Calling it the Economy Distilling Company, the new owners signaled a strong shift toward vigorously merchandising the Old Economy brand.   As shown above,  in both flask and quart size the bottles bore well-designed labels identifying the product as “double copper distilled” and “pure rye.”  Speck and his co-investors targeted a wholesale trade, gifting back-of-the-bar bottles and attractive reverse glass signs to saloons, hotels and restaurants serving Old Economy.  The glass signs currently are valued at up to $5,000.



A more unusual giveaway were packs of playing cards.  These would have been given to wholesale customers such as saloons, hotels and restaurants as well as good retail customers.  Many of the cards carried slogans for the brand:  “Wins on Quality” and “Economy Leads to Wealth.”  


 


The new ownership made a concerted effort to promote their whiskey nationwide, sending sales representatives to the Far West with the pitch that the distillery, still located in its original location, was “such as to lead to a perfect fermentation and vigilant supervision is given to the storage of goods in our stream heated warehouses.”   Unfortunately, on the morning of February 9, one of those warehouses, located in Pittsburgh at the corner of 13th Street and Mulberry Alley, caught fire.  As firemen attempted to contain the blaze, an estimated 8,000 barrels of Old Economy Rye exploded, causing a wall to collapse.  Nineteen individuals were killed in the blast, one of the worst disasters in Pittsburgh history.  The loss to Jacob Speck and his partners was set at $750,000, millions in today’s dollar.


Nevertheless, the distillery continued operation through the first two decades of the 20th Century by Speck and his colleagues as the Harmonist community of Economy was being dissolved by its remaining adherents. The buildings were incorporated into the adjoining town of Ambridge, and eventually purchased by the state as a tourist attraction.

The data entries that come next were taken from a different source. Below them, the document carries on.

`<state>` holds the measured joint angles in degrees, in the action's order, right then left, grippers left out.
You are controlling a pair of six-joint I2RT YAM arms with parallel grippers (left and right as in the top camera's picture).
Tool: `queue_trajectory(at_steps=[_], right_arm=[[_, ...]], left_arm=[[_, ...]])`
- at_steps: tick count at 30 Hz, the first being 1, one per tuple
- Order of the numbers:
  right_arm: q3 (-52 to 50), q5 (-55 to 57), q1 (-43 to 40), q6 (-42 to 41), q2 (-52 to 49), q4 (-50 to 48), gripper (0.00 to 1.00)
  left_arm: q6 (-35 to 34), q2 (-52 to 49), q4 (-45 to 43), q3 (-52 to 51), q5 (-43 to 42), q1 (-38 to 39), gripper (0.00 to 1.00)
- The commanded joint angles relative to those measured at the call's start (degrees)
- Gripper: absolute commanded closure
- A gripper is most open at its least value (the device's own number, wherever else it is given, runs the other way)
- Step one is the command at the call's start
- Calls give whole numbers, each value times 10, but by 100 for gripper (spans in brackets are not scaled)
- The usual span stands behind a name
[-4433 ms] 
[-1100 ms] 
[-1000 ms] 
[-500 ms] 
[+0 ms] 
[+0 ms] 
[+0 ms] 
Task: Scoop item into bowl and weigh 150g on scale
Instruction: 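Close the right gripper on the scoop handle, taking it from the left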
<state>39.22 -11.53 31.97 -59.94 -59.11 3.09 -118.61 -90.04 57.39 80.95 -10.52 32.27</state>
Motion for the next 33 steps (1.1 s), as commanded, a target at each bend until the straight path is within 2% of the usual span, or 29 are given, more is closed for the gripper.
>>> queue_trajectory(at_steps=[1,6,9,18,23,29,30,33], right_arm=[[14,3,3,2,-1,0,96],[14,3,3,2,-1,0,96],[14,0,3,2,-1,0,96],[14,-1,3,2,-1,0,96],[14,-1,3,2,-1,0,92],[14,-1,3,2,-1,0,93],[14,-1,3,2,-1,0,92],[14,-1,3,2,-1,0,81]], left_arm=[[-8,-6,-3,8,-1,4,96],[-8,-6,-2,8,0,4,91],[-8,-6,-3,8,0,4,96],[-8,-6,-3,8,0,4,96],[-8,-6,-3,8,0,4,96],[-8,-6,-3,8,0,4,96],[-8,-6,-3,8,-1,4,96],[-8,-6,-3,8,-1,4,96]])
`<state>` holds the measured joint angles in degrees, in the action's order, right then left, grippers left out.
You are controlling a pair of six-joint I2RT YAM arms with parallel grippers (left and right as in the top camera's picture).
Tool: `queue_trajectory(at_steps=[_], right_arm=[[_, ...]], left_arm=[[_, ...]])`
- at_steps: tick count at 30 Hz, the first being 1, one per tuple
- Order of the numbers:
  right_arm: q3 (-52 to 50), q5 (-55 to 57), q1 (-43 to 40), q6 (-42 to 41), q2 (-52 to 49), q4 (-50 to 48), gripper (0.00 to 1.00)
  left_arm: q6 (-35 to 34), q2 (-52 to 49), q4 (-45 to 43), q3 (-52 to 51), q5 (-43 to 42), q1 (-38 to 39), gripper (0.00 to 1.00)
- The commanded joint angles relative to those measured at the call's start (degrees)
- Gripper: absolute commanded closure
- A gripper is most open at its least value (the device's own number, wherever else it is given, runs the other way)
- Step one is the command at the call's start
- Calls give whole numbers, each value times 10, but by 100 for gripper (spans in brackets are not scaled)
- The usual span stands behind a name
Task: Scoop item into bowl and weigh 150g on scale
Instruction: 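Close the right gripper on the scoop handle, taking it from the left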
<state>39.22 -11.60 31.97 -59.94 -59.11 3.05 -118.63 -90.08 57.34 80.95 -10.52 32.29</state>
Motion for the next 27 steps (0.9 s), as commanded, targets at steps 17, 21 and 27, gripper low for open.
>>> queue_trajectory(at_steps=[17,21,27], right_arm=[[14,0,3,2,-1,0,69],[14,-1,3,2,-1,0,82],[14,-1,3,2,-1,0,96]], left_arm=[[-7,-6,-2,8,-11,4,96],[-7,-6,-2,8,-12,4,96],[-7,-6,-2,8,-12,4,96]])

It is now a National Historical Landmark Site run by the Pennsylvania Historical and Museum Commission. 


With the coming of National Prohibition in 1920, Old Economy Rye disappeared, only to be temporarily revived with Repeal in 1934.  Now the brand was produced in a distillery in Logansport, Pennsylvania, owned by the Weiner brothers, Irwin and Morris, under the name, Pennsylvania Distilling Company.  Shown here is an ad from that period.  Note that it replicates the original Harmonist 1827 logo.  The Weiners aged the whiskey for only one year and recommended it for blending, suggesting that despite its distinguished pedigree, Economy Rye had become “cheap booze.” 


About 1940 the brothers sold their plant to a combine headed by Adolph Hirsch of Michter Whiskey.  The company name was changed to Logansport Distilling.  I can find no evidence that the Old Economy brand survived the change.  After a run of 113 years, with time out for Prohibition, the whiskey given its birth by the pious souls of Economy, Pennsylvania, as they awaited the Second Coming, had come to an end even as the world whirled on.


Note:  This post derives from a number of internet sources dealing with the rise and demise of Rupp’s Society, as well as the 1943 book by John Duss entitled “The Harmonists, A Personal Story,” reprinted in 1970. The link to J.J. Speck and his collaborators who bought the Enterprise Distillery and merchandised the whiskey nationally for about a quarter century was a lucky find.